I’m sure we can all remember seeing our teachers feeling the pressure on the cusp of parents evening, and as we’re beginning to realise in light of the unprecedented events of the last couple of years, the strain put on to the modern-day teacher is edging towards being insurmountable. To tell the truth it’s not surprising when you consider the factors that our educators have to contend with, from government cuts and the looming threat of Ofsted, to a rising mental health crisis and safeguarding quandaries. As a result of the mayhem of modern life, the teaching profession is becoming more overstretched than ever. It is issues like this that Queens of Cups are tackling in their show Bad Teacher.
For sure an entertaining and enjoyable experience
The character Evie, presented to us by Erin Holland, I believe is supposed to represent the young teachers who are struggling to survive in this increasingly difficult profession. Amidst some on-the-nose humour about her own sex life and hobbies, we are given an insight into one day in her life as a teacher. Though I can see the budding potential in this story and this structure, I’m afraid the execution and delivery of these ideas didn’t quite hit the heights of success the company might have hoped for.
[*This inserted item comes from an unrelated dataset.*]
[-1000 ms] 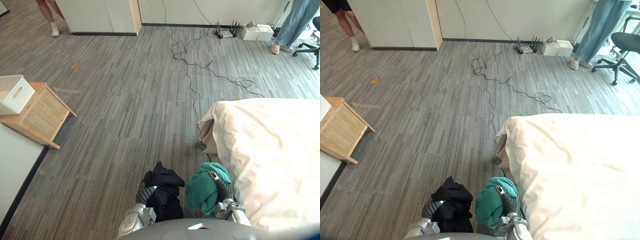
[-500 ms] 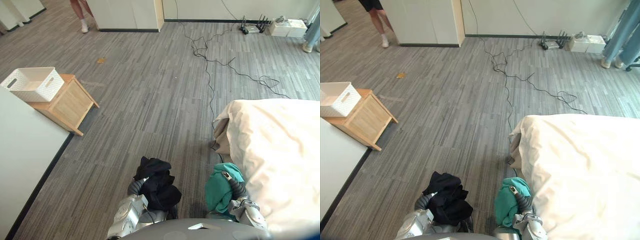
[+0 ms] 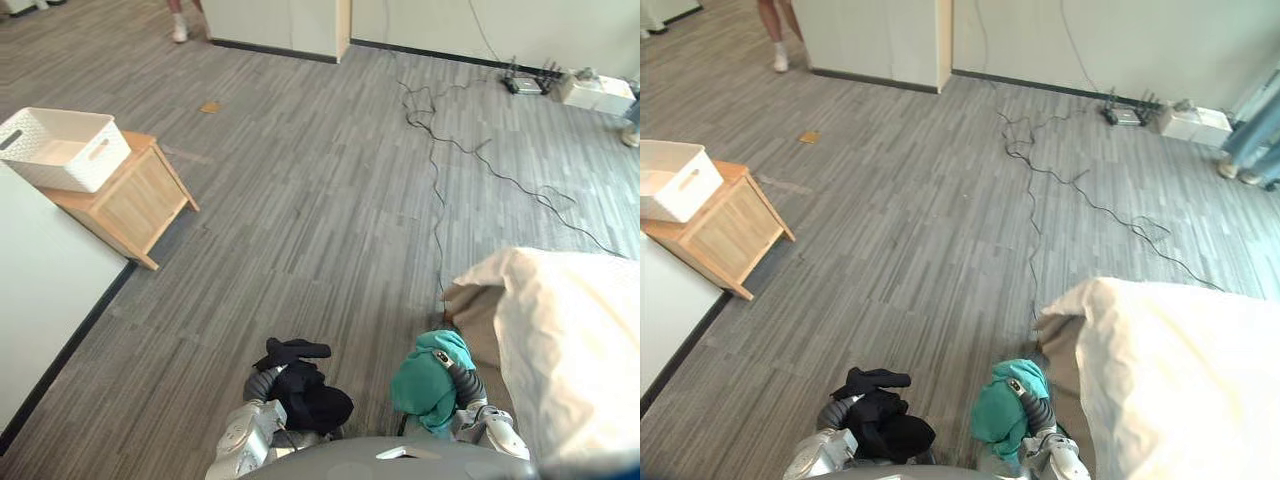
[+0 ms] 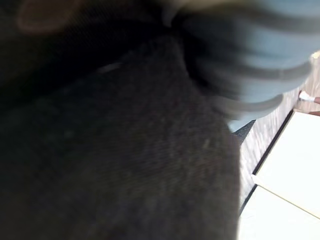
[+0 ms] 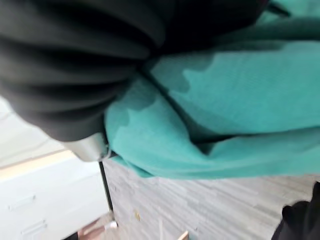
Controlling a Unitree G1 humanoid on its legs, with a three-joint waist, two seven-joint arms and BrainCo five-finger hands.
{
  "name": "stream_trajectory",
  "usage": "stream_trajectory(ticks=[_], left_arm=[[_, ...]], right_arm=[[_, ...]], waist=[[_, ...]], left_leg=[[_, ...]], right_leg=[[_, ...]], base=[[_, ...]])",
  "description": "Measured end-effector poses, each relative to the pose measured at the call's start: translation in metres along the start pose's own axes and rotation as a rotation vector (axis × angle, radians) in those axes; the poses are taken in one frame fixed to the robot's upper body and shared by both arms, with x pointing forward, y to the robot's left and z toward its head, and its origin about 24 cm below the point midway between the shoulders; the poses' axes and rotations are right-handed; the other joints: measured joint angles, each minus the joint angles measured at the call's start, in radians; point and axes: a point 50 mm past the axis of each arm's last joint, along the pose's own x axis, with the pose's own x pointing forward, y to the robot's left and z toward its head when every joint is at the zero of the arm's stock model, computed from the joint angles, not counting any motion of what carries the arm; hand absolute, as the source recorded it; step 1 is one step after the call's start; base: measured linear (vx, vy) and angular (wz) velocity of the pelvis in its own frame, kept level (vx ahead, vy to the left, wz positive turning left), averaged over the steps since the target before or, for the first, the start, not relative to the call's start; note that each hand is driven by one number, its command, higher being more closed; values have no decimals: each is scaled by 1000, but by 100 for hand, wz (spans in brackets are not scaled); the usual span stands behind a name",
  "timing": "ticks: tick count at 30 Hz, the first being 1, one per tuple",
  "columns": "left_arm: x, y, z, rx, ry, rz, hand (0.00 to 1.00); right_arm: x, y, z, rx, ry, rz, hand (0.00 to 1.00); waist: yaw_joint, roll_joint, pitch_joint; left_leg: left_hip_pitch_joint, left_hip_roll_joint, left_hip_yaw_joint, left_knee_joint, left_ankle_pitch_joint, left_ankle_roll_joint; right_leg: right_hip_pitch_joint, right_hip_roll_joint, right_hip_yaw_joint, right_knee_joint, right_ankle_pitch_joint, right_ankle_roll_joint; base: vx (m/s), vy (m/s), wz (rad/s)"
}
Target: Tidy the bed and pick cloth on bed and put in laundry
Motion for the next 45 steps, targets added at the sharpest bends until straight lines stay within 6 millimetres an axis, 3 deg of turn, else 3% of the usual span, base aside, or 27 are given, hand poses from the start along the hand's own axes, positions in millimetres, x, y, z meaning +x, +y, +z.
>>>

Though there was much to be liked about the character of Evie and her modern-feminist attitude, and Erin, as a performer was certainly engaging and confident in her interactions with her audience, there were times when it felt like the character was trying too hard to be ‘cool’ or ‘funny’. Similarly, though I appreciated the efforts to structure different parts of the story using the flipchart and musical transitions, it almost felt like these transitions were shoehorned in and rather than tying the whole thing together, instead they became a disruptive and jarring moment. The choice of song throughout the show was apt, but its sudden reappearance and disappearance in these transitions meant that any meaning was lost in the muddy uncertainty of those moments. I commend the attempt to work with structure and tackle the challenging shifts that can be found in a monologue play, but I can’t help but feel they brought a lack of confidence and clarity in the play’s style and tone.
I cannot deny Holland’s performance was amusing, and the audience certainly seemed to enjoy the energy and the humour she brought to the stage, but for me her most successful moment was towards the end, when she finds out a certain piece of jaw-dropping news. At that point her performance felt convincing and raw with emotion. At that point I was excited by what I saw in front of me. I just wish the team had managed to find more moments for that kind of honesty with the audience as, amusing as it is, the humour and erratic energy sometimes felt too forced and artificial, creating a barrier for true engagement.
Overall, I think the show drew upon some really crucial issues, but unfortunately some of the power of their arguments was lost to cliches. There was certainly some fantastic ideas there, worthy of celebration, but I would say there is a need for further thinking and development in the show’s future. Bad Teacher is for sure an entertaining and enjoyable experience, but as it stands, not a particularly stand-out show.